The explosive has roughly the same plasticity as Guhrdynamite and is resistant to impact, impact and friction insensitive and almost impossible to ignite with a match flame.

Even if the sensitivity of the explosive is due to the addition of anhydroformaldehyde aniline decreases, but the latter does not deny its property as a carbon carrier, d. H. the explosiveness of the chlorate explosive is not affected by the addition. It is also noteworthy that the turpentine once absorbed by the soft resin is stubbornly held back, causing the explosive to remain in its place during prolonged storage Composition does not change.

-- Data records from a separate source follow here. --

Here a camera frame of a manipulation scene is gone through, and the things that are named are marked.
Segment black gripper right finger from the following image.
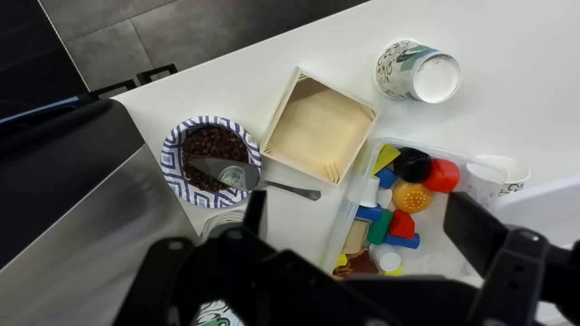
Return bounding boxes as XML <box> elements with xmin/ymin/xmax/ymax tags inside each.
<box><xmin>443</xmin><ymin>191</ymin><xmax>512</xmax><ymax>283</ymax></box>

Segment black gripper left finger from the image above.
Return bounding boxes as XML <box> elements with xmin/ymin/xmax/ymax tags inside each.
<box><xmin>241</xmin><ymin>189</ymin><xmax>269</xmax><ymax>242</ymax></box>

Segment clear plastic toy container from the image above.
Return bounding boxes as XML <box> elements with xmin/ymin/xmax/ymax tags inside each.
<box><xmin>321</xmin><ymin>138</ymin><xmax>488</xmax><ymax>282</ymax></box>

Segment metal spoon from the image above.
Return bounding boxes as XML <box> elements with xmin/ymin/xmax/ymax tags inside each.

Needless to say, it goes without saying that also homologues of aniline and amidophenols in the same way - formaldehyde condensations and that the resulting products must also have effects similar to the anhydroformaldehyde aniline.

Such explosives exist z. B. from parts anhydroformaldehyde - monomethylaniline, 25 parts nitroglycerin, 4 parts collodion wool, 61 parts ammonium nitrate or Parts of anhydroformaldehyde - amidophenol, parts of nitroglycerin, 90 parts of ammonium nitrate.

Claims (3)

Patent Claims: 1. Process for the manufacture of completely safe and safe to handle Highly insensitive to shock and impact explosives in plastic and granular form, in particular of nitroglycerin and chlorate explosives, characterized in that the nitroglycerin BEZW. the chlorates or mixtures of these substances with other oxygen and carbon carriers Condensation products of formaldehyde with aromatic amines or aminophenols are added. 2. Embodiment of the method according to claim 1, characterized in that the condensation of amines or aminophenols with formaldehyde in the presence of nitroglycerin and possibly oxygen carriers is effected. . 3. Embodiment of the method according to claim 1, characterized in that for the purpose of representing chlorate explosives, the anhydroformaldehyde compound with Bodies of acidic character, e.g. B. resins, picric acid, etc., is fused and the dissolution of this melt in suitable solvents, e.g. B. turpentine, with Chlorates is mixed.